**Task goal:** Begin at the line containing "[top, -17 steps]" in the records below, end at the line containing "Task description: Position", and retype each line in that span exactly. No other line and no image should appear.
-- Material for this task follows --
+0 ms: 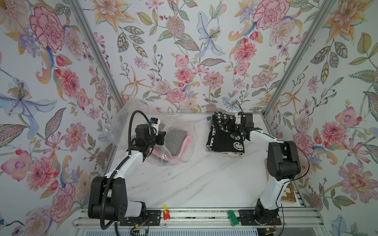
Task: Take the blanket out of the vacuum bag
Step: Place the blanket at the center of the board.
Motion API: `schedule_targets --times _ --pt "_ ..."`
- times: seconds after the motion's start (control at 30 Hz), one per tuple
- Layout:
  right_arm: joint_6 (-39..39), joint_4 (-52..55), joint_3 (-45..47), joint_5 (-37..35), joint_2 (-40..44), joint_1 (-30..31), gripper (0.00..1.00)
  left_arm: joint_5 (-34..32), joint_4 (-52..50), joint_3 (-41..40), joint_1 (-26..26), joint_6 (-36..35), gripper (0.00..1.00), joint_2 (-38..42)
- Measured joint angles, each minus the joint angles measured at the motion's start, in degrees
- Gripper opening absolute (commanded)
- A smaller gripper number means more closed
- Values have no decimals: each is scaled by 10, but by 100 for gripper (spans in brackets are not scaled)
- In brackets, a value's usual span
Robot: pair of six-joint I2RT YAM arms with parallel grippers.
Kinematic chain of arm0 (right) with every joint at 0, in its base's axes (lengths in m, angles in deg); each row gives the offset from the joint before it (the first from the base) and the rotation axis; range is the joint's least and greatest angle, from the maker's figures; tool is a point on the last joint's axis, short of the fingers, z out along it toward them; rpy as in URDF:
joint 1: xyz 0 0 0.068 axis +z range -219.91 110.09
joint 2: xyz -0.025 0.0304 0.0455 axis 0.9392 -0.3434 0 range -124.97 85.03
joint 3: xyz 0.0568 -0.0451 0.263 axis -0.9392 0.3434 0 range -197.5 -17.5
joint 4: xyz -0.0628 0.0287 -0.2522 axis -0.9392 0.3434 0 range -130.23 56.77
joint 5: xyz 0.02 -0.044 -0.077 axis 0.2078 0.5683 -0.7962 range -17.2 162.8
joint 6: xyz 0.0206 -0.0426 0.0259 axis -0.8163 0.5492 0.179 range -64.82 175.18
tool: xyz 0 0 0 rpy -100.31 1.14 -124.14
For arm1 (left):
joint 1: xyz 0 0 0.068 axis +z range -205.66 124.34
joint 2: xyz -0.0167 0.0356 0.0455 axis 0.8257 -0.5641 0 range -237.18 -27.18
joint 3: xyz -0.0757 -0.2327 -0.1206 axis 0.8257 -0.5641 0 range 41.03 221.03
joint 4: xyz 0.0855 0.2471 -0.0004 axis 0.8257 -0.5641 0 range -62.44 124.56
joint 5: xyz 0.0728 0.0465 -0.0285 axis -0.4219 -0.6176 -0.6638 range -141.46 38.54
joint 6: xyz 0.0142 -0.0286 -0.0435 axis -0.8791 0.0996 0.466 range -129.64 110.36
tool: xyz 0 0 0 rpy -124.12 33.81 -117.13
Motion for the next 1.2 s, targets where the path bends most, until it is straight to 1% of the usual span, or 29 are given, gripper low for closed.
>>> schedule_targets --times 0.2,0.3,0.4,0.57,0.73,1.0,1.2 --pt "78 61 -92 -31 -49 0 91 0 0 0 0 0 4 -4" --pt "104 74 -101 -36 -45 1 91 0 0 2 0 0 4 -5" --pt "113 78 -100 -31 -30 7 92 0 0 2 0 0 4 -4" --pt "95 45 -70 19 16 35 92 1 0 3 0 0 4 -5" --pt "56 -4 -56 70 14 65 92 2 0 3 0 0 4 -5" --pt "18 -47 -27 78 -37 87 92 2 0 3 0 0 4 -4" --pt "19 -53 -21 69 -27 88 92 2 0 3 0 0 4 -5"
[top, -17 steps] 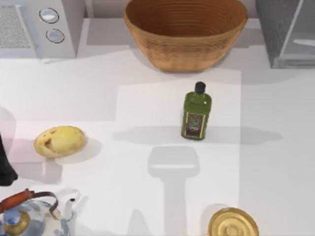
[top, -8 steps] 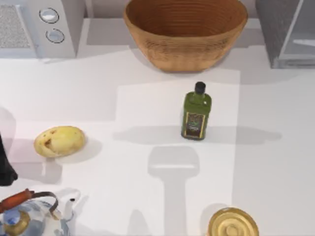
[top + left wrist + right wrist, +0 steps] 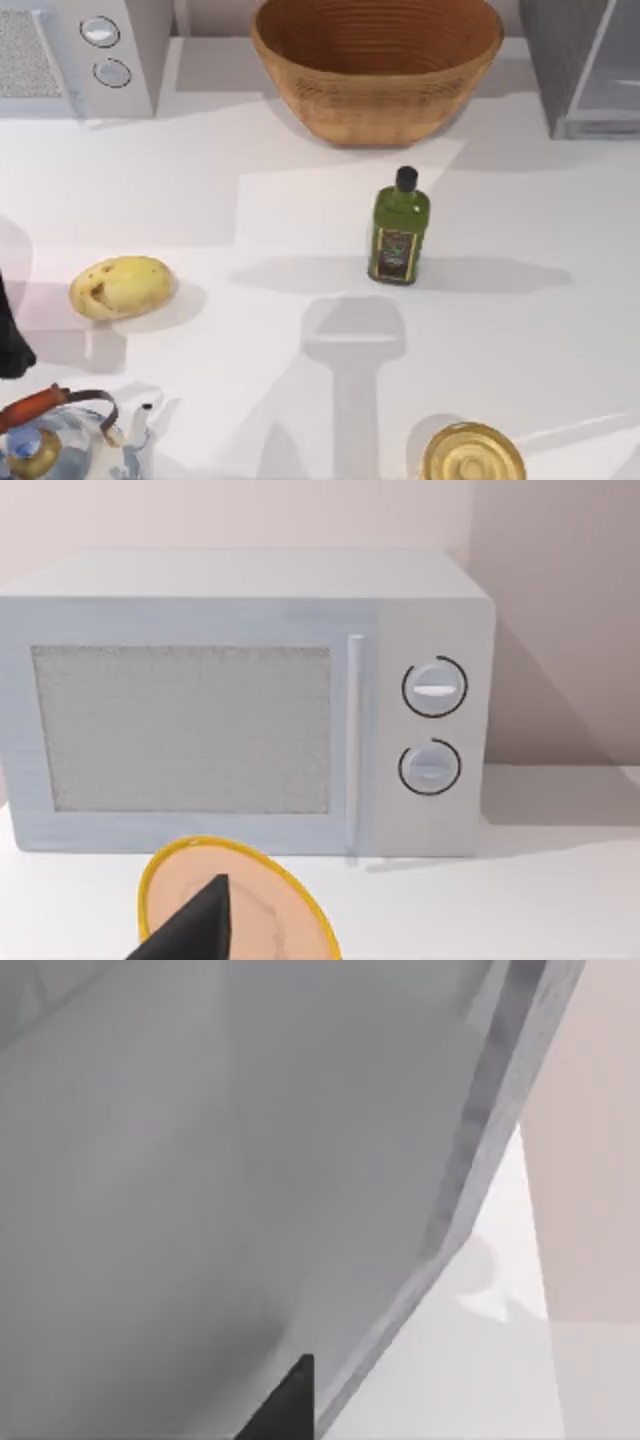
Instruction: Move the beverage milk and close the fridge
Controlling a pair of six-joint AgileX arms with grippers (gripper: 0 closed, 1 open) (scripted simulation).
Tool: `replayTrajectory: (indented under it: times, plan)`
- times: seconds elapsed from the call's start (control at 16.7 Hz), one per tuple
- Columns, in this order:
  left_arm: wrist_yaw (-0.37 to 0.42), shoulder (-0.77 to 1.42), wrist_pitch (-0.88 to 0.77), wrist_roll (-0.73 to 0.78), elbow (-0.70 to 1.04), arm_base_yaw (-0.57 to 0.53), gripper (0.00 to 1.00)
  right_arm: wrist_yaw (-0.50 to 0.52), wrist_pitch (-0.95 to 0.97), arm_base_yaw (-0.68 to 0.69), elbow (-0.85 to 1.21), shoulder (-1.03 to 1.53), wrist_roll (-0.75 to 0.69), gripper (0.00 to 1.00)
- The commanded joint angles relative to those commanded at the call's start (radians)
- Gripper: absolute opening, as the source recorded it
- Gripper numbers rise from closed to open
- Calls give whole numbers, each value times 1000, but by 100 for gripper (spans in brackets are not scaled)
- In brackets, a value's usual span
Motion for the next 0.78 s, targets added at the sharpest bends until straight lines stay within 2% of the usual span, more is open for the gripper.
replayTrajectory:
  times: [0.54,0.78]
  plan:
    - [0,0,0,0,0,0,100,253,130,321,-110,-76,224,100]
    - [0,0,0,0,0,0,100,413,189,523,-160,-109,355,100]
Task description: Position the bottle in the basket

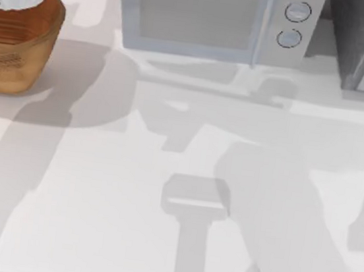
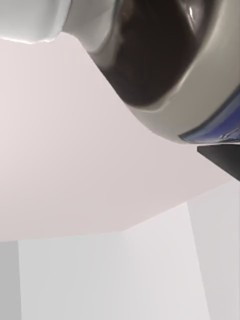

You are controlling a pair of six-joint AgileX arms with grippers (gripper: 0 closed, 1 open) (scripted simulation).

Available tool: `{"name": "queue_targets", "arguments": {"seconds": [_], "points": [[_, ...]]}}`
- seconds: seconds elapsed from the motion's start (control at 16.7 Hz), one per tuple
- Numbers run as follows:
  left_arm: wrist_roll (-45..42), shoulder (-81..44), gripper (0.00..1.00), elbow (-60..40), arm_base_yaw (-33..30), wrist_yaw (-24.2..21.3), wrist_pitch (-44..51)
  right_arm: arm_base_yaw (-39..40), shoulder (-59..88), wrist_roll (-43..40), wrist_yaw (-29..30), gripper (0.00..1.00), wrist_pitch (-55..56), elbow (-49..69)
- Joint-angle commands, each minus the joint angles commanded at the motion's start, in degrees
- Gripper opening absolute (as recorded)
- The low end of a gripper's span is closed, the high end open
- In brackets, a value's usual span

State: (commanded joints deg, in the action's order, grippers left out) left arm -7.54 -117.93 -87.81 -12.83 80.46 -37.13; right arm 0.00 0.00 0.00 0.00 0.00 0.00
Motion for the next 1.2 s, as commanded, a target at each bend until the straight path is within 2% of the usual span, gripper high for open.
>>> {"name": "queue_targets", "arguments": {"seconds": [0.06,0.84,1.2], "points": [[0.0,0.0,0.00,0.0,0.0,0.0,0.0,0.0,0.0,0.0,0.0,1.00,0.0,0.0],[0.0,0.0,0.98,0.0,0.0,0.0,0.0,0.0,0.0,0.0,0.0,1.00,0.0,0.0],[0.0,0.0,1.00,0.0,0.0,0.0,0.0,0.0,0.0,0.0,0.0,1.00,0.0,0.0]]}}
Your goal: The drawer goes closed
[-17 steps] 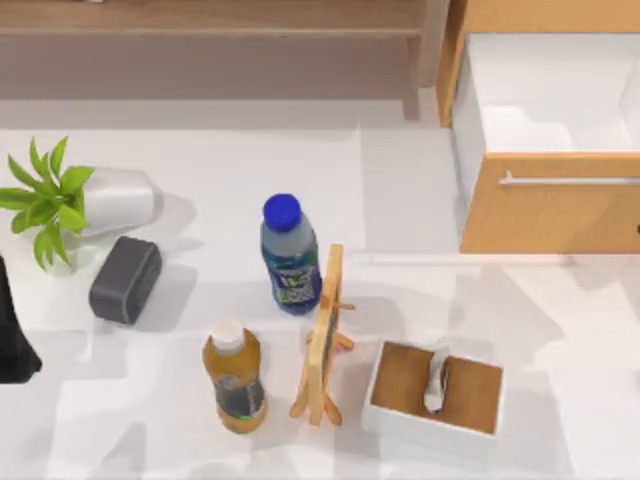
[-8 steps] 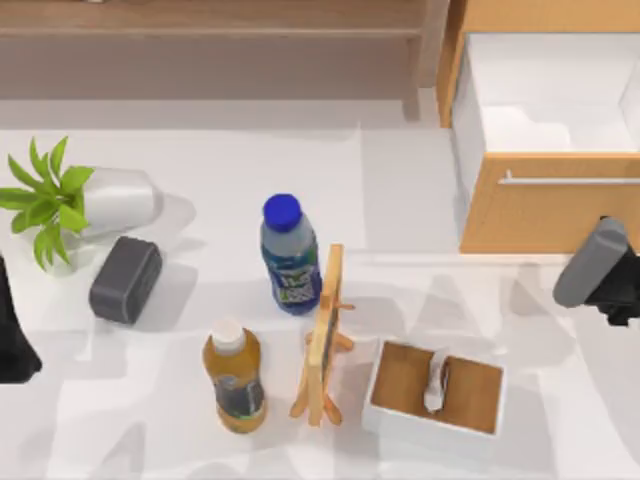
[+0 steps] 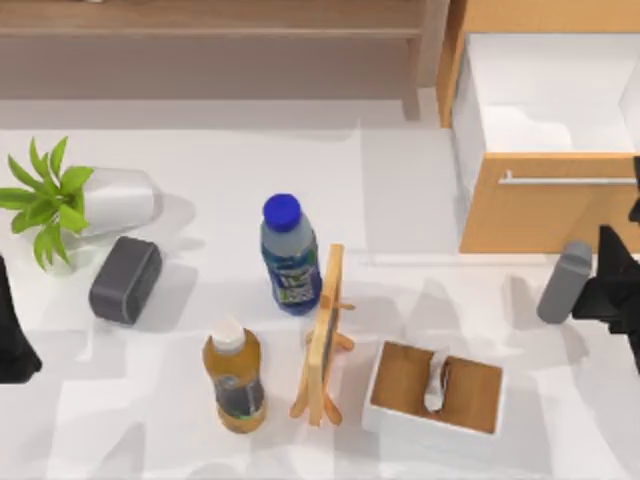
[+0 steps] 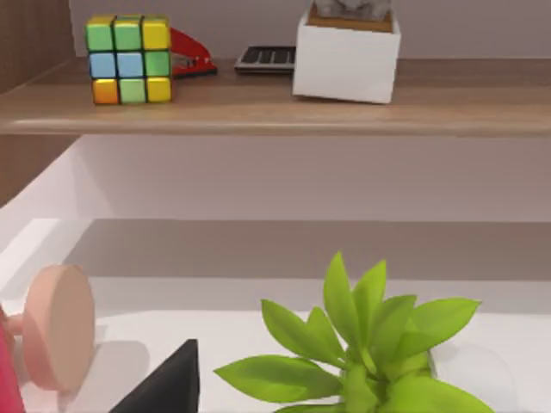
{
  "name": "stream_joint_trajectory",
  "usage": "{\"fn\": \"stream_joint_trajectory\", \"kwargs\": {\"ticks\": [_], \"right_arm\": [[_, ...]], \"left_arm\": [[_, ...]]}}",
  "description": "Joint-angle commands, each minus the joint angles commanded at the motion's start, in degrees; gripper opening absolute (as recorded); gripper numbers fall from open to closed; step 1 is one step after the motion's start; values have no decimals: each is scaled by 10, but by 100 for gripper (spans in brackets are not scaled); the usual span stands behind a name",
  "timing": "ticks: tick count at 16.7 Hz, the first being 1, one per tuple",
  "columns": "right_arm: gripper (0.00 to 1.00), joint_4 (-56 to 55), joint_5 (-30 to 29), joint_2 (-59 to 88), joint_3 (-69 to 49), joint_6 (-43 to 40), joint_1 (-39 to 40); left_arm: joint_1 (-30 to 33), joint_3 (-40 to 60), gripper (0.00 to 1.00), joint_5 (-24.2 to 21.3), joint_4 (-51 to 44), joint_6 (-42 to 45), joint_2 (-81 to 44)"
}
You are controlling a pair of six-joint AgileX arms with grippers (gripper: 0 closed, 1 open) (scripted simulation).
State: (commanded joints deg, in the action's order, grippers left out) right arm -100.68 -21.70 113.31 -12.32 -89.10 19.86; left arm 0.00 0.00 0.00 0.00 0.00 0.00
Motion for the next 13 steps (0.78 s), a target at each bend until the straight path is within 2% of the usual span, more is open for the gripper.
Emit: {"fn": "stream_joint_trajectory", "kwargs": {"ticks": [13], "right_arm": [[100, 44, 22, 9, -54, 0, -22]], "left_arm": [[0, 0, 100, 0, 0, 0, 0]]}}
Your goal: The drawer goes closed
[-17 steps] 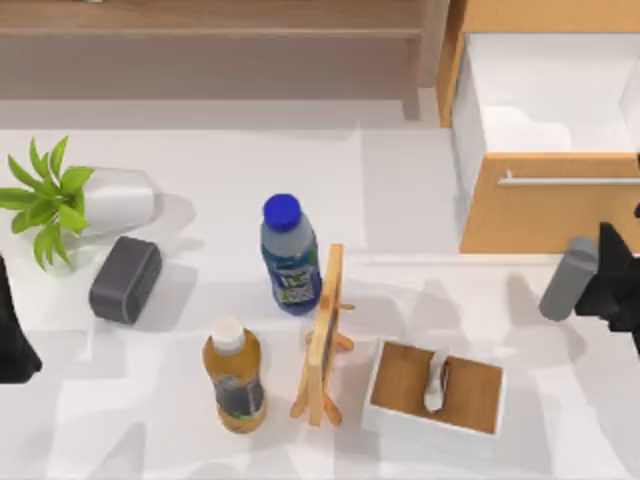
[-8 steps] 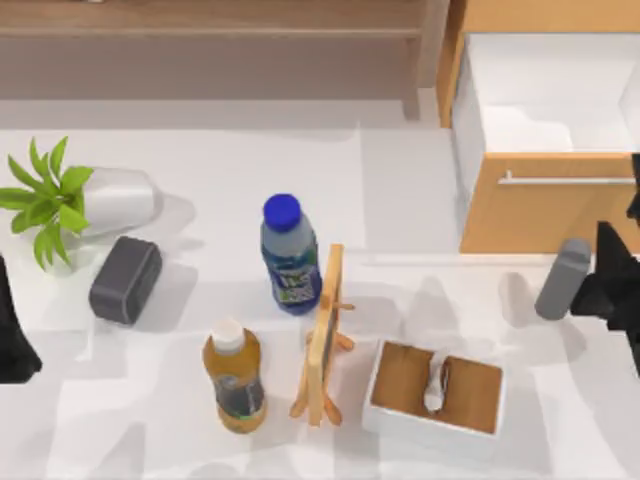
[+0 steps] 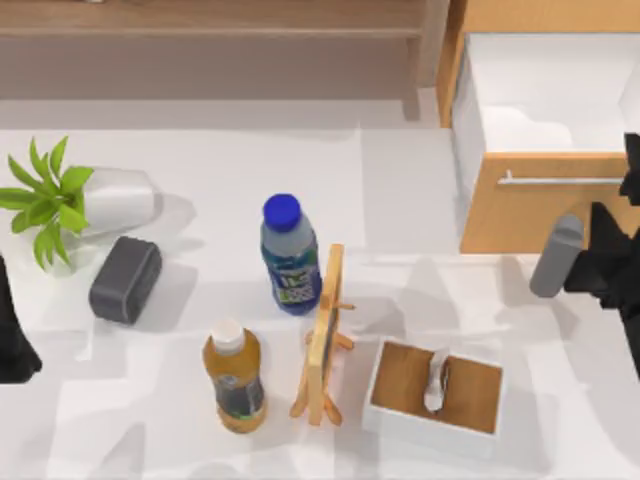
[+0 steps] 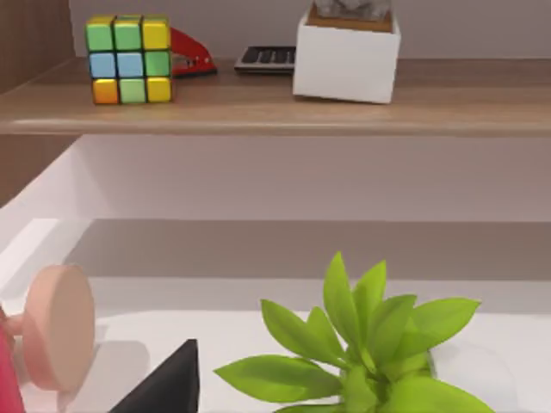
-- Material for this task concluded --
**Response to this task:**
[top, -17 steps] 
[top, -8 steps] 
[top + left wrist + right wrist, +0 steps] 
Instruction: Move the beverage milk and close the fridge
Controlling a pair of six-joint AgileX arms with grippers (gripper: 0 closed, 1 open) (scripted simulation).
Tool: `replayTrajectory: (indented under it: times, plan)`
- times: seconds elapsed from the call's start (control at 16.7 Hz), one per tuple
- Columns, in this order:
  left_arm: wrist_yaw (-0.37 to 0.42), shoulder (-0.77 to 1.42), wrist_pitch (-0.88 to 0.77), wrist_roll (-0.73 to 0.78), elbow (-0.70 to 1.04), arm_base_yaw (-0.57 to 0.53), gripper (0.00 to 1.00)
  right_arm: wrist_yaw (-0.50 to 0.52), wrist_pitch (-0.95 to 0.97), arm_base_yaw (-0.68 to 0.69), elbow (-0.85 to 1.21), shoulder (-1.03 to 1.53), wrist_roll (-0.75 to 0.69), gripper (0.00 to 1.00)
- The commanded joint angles relative to those commanded at the call's start (radians)
- Gripper: absolute opening, as the source recorded it
- Gripper numbers rise from closed to open
- Calls give whole numbers, each value times 1000, but by 100 for gripper (spans in brackets are not scaled)
- In brackets, a value's usual span
Motion for the next 0.78 s, targets added at the sharpest bends until straight lines stay within 2% of the usual span, more is open for the gripper.
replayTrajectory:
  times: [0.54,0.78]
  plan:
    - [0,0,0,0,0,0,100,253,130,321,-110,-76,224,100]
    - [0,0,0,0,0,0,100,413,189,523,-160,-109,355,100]
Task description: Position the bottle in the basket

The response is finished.